Each line below is to be copied exactly as it appears.
******
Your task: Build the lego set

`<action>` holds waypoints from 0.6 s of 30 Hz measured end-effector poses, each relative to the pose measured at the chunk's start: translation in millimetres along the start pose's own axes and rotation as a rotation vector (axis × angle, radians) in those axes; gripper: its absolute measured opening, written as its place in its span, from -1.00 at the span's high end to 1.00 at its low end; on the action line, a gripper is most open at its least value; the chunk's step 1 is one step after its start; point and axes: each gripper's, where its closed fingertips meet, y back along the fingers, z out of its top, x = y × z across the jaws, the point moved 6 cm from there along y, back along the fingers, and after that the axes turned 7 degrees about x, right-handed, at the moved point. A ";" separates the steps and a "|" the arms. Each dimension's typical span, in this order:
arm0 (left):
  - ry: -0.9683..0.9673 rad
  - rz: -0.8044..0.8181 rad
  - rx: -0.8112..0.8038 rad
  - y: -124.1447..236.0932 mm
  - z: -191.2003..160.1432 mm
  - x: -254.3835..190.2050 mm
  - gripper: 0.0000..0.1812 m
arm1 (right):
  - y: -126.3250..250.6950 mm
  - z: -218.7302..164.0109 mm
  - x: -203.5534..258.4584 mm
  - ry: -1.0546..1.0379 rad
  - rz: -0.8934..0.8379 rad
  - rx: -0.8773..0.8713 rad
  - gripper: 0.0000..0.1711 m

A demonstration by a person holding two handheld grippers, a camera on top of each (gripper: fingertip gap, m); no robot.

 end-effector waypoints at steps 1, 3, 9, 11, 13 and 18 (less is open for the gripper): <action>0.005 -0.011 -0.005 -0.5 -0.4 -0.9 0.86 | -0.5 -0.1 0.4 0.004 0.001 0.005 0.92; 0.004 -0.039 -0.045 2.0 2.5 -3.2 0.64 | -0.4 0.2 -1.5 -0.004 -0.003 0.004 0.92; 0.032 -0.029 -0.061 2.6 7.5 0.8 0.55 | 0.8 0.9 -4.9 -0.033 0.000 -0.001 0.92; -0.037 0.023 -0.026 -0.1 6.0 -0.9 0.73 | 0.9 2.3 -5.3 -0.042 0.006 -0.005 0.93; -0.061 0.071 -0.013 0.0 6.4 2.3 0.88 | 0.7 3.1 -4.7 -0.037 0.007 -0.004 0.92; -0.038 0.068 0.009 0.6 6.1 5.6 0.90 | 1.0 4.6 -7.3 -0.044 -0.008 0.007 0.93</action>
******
## Output for this task
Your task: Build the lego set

`<action>` holds waypoints from 0.6 s of 30 Hz measured end-effector poses, each relative to the pose measured at the chunk's start: translation in millimetres along the start pose's own axes and rotation as a rotation vector (axis × angle, radians) in those axes; gripper: its absolute measured opening, written as its place in its span, from -1.00 at the span's high end to 1.00 at its low end; on the action line, a gripper is most open at its least value; the chunk's step 1 is one step after its start; point and axes: each gripper's, where its closed fingertips meet, y back along the fingers, z out of its top, x = y × z across the jaws, the point moved 6 cm from there along y, back along the fingers, and after that the axes turned 7 degrees about x, right-handed, at the moved point. A ";" separates the steps and a "|" the arms. Each dimension's typical span, in this order:
arm0 (left):
  - ry: -0.9683..0.9673 rad
  - rz: -0.8044..0.8181 rad
  - rx: -0.8112..0.8038 rad
  - y: -124.1447..236.0932 mm
  - z: -191.2003..160.1432 mm
  - x: -254.3835..190.2050 mm
  - gripper: 0.0000..0.1812 m
arm1 (right):
  - y: -126.3250..250.6950 mm
  - z: -218.7302..164.0109 mm
  - x: -203.5534..258.4584 mm
  - ry: -1.0546..1.0379 rad
  - rz: -0.8934..0.8379 rad
  - rx: -0.8773..0.8713 rad
  - gripper: 0.0000..0.1711 m

A demonstration by a person holding two handheld grippers, a camera on top of each (gripper: fingertip gap, m); no robot.

 end-effector waypoints at steps 1, 3, 9, 11, 13 and 18 (less is open for the gripper): <action>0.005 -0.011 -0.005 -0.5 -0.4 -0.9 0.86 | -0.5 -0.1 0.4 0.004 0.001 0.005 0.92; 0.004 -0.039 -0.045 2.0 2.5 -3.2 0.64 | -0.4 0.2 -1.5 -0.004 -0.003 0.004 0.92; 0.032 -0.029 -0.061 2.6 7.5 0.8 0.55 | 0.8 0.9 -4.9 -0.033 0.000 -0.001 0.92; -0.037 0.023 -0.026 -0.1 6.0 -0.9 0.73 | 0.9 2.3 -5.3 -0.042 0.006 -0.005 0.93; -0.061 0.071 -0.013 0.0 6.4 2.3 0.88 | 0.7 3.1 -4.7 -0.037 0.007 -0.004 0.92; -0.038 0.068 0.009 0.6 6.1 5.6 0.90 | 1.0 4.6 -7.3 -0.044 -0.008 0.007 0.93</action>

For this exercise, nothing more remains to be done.